* _What is expected_
Every record should be written out again in full, with no character altered.

* _Extracted data_
☆ ☆ ☆ ☆ ☆ ☆ ☆

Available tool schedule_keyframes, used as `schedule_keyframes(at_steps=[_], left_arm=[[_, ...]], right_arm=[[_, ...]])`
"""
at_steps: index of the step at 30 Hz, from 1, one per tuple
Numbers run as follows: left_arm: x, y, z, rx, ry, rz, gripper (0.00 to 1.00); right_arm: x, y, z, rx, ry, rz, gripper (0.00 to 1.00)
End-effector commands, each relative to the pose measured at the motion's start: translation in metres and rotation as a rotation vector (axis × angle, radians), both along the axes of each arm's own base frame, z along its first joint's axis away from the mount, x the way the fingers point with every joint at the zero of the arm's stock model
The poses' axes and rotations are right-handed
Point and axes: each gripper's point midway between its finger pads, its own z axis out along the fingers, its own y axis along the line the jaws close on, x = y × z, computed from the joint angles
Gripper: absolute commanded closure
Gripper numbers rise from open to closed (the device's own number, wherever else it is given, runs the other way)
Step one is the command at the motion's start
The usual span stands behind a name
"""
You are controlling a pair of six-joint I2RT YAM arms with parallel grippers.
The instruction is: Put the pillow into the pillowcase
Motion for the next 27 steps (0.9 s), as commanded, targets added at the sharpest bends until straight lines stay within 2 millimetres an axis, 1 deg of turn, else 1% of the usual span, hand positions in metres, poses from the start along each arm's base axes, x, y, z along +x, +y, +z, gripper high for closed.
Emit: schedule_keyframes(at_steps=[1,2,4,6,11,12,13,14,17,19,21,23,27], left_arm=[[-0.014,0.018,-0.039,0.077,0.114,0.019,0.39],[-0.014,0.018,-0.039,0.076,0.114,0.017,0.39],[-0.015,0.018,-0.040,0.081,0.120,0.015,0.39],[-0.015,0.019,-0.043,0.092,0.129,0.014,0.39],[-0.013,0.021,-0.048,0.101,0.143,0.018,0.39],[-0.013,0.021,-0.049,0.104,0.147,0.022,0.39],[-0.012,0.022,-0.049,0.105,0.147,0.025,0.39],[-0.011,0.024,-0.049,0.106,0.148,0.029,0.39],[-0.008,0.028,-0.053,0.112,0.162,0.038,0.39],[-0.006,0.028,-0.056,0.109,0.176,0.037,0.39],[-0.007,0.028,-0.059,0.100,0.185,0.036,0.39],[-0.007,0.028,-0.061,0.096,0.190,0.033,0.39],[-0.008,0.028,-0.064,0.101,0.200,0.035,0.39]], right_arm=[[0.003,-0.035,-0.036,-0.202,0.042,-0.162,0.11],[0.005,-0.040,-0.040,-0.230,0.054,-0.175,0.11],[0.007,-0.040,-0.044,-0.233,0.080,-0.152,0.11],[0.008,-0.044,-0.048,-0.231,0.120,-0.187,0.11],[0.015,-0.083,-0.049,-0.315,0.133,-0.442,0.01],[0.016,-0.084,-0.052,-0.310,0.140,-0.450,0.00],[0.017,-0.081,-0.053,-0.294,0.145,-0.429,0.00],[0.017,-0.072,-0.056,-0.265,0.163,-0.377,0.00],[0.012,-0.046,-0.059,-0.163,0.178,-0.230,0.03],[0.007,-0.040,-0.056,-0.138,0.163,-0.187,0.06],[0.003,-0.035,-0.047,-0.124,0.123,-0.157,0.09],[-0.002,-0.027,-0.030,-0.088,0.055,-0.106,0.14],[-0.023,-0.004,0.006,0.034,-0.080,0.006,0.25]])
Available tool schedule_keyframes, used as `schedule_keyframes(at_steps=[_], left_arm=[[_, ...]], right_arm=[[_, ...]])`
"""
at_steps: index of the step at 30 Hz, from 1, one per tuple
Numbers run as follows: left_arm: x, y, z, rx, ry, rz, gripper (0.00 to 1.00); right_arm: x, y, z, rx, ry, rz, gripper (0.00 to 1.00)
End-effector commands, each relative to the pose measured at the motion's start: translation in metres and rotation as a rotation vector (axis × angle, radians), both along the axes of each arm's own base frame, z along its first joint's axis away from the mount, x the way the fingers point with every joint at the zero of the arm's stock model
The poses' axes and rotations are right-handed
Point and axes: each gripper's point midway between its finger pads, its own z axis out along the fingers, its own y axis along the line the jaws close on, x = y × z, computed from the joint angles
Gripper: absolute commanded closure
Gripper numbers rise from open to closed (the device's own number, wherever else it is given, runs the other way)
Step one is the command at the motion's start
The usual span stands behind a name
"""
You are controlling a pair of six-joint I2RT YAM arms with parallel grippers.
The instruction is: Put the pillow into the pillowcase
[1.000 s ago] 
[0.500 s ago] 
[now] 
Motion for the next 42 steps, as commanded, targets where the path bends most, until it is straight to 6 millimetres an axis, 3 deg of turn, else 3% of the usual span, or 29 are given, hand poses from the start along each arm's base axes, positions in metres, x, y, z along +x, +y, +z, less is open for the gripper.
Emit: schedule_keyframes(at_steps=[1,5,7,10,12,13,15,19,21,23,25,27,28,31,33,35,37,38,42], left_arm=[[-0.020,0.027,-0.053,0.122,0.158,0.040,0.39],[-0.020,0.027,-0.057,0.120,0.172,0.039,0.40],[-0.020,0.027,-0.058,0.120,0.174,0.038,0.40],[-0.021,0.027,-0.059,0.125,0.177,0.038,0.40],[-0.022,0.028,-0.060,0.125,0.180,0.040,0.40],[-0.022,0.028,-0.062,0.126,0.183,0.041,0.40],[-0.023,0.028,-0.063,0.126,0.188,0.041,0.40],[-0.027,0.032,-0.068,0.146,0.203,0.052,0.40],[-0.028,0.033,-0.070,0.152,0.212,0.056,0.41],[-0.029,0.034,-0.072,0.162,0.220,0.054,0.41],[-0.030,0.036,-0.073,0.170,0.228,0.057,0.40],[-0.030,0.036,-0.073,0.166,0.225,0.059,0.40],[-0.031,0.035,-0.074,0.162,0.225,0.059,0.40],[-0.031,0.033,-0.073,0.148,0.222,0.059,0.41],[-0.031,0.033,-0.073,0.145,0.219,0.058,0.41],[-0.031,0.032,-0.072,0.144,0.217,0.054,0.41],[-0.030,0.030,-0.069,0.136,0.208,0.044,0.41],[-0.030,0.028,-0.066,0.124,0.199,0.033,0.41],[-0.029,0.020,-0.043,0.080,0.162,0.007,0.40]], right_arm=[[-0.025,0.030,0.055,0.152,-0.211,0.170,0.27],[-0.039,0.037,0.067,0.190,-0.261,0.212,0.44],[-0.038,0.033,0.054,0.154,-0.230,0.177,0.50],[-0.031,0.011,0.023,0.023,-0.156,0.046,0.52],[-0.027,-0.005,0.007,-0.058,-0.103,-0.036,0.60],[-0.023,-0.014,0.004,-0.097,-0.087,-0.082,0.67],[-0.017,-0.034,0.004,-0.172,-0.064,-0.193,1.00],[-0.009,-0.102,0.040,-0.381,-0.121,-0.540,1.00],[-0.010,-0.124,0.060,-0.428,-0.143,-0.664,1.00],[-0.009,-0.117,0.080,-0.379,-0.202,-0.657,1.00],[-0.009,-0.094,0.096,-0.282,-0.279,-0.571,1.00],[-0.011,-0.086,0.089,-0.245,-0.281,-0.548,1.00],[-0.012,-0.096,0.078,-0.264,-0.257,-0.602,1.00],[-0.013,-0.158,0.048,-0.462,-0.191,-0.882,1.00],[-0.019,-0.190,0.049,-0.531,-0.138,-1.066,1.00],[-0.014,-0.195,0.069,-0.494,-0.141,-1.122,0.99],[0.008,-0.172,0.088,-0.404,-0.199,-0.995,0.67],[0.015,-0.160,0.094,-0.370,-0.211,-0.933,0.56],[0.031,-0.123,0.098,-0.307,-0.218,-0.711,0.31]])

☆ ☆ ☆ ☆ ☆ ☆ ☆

* _Answer box_
Available tool schedule_keyframes, used as `schedule_keyframes(at_steps=[_], left_arm=[[_, ...]], right_arm=[[_, ...]])`
"""
at_steps: index of the step at 30 Hz, from 1, one per tuple
Numbers run as follows: left_arm: x, y, z, rx, ry, rz, gripper (0.00 to 1.00); right_arm: x, y, z, rx, ry, rz, gripper (0.00 to 1.00)
End-effector commands, each relative to the pose measured at the motion's start: translation in metres and rotation as a rotation vector (axis × angle, radians), both along the axes of each arm's own base frame, z along its first joint's axis away from the mount, x the way the fingers point with every joint at the zero of the arm's stock model
The poses' axes and rotations are right-handed
Point and axes: each gripper's point midway between its finger pads, its own z axis out along the fingers, its own y axis along the line the jaws close on, x = y × z, computed from the joint angles
Gripper: absolute commanded closure
Gripper numbers rise from open to closed (the device's own number, wherever else it is given, runs the other way)
Step one is the command at the motion's start
The usual span stands behind a name
"""
You are controlling a pair of six-joint I2RT YAM arms with parallel grippers.
The instruction is: Put the pillow into the pillowcase
Motion for the next 27 steps (0.9 s), as commanded, targets added at the sharpest bends until straight lines stay within 2 millimetres an axis, 1 deg of turn, else 1% of the usual span, hand positions in metres, poses from the start along each arm's base axes, x, y, z along +x, +y, +z, gripper high for closed.
Emit: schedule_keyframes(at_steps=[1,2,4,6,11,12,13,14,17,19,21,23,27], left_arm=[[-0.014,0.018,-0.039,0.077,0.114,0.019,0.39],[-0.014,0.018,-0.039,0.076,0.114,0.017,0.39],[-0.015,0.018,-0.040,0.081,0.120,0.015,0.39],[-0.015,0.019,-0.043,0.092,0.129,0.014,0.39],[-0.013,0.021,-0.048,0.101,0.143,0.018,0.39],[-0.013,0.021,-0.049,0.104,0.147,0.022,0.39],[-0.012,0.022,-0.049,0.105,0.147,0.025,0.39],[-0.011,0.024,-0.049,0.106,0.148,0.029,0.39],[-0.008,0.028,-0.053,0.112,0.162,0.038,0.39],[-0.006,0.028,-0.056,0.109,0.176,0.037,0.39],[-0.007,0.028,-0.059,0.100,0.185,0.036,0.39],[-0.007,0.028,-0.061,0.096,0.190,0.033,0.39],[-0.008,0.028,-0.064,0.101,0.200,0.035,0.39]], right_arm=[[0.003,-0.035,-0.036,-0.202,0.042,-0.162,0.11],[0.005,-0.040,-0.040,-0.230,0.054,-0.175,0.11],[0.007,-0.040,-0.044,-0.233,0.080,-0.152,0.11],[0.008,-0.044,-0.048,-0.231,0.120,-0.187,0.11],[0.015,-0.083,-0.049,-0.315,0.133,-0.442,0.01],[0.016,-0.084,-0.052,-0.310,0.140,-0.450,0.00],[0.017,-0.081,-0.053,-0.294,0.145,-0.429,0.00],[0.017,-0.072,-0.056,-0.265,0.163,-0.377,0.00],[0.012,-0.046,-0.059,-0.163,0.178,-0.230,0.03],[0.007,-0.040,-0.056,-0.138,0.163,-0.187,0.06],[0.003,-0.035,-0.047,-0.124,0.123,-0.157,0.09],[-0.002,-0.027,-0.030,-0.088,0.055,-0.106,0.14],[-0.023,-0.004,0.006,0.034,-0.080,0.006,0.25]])
Available tool schedule_keyframes, used as `schedule_keyframes(at_steps=[_], left_arm=[[_, ...]], right_arm=[[_, ...]])`
"""
at_steps: index of the step at 30 Hz, from 1, one per tuple
Numbers run as follows: left_arm: x, y, z, rx, ry, rz, gripper (0.00 to 1.00); right_arm: x, y, z, rx, ry, rz, gripper (0.00 to 1.00)
End-effector commands, each relative to the pose measured at the motion's start: translation in metres and rotation as a rotation vector (axis × angle, radians), both along the axes of each arm's own base frame, z along its first joint's axis away from the mount, x the way the fingers point with every joint at the zero of the arm's stock model
The poses' axes and rotations are right-handed
Point and axes: each gripper's point midway between its finger pads, its own z axis out along the fingers, its own y axis along the line the jaws close on, x = y × z, computed from the joint angles
Gripper: absolute commanded closure
Gripper numbers rise from open to closed (the device's own number, wherever else it is given, runs the other way)
Step one is the command at the motion's start
The usual span stands behind a name
"""
You are controlling a pair of six-joint I2RT YAM arms with parallel grippers.
The instruction is: Put the pillow into the pillowcase
[1.000 s ago] 
[0.500 s ago] 
[now] 
Motion for the next 42 steps, as commanded, targets where the path bends most, until it is straight to 6 millimetres an axis, 3 deg of turn, else 3% of the usual span, or 29 are given, hand poses from the start along each arm's base axes, positions in metres, x, y, z along +x, +y, +z, less is open for the gripper.
Emit: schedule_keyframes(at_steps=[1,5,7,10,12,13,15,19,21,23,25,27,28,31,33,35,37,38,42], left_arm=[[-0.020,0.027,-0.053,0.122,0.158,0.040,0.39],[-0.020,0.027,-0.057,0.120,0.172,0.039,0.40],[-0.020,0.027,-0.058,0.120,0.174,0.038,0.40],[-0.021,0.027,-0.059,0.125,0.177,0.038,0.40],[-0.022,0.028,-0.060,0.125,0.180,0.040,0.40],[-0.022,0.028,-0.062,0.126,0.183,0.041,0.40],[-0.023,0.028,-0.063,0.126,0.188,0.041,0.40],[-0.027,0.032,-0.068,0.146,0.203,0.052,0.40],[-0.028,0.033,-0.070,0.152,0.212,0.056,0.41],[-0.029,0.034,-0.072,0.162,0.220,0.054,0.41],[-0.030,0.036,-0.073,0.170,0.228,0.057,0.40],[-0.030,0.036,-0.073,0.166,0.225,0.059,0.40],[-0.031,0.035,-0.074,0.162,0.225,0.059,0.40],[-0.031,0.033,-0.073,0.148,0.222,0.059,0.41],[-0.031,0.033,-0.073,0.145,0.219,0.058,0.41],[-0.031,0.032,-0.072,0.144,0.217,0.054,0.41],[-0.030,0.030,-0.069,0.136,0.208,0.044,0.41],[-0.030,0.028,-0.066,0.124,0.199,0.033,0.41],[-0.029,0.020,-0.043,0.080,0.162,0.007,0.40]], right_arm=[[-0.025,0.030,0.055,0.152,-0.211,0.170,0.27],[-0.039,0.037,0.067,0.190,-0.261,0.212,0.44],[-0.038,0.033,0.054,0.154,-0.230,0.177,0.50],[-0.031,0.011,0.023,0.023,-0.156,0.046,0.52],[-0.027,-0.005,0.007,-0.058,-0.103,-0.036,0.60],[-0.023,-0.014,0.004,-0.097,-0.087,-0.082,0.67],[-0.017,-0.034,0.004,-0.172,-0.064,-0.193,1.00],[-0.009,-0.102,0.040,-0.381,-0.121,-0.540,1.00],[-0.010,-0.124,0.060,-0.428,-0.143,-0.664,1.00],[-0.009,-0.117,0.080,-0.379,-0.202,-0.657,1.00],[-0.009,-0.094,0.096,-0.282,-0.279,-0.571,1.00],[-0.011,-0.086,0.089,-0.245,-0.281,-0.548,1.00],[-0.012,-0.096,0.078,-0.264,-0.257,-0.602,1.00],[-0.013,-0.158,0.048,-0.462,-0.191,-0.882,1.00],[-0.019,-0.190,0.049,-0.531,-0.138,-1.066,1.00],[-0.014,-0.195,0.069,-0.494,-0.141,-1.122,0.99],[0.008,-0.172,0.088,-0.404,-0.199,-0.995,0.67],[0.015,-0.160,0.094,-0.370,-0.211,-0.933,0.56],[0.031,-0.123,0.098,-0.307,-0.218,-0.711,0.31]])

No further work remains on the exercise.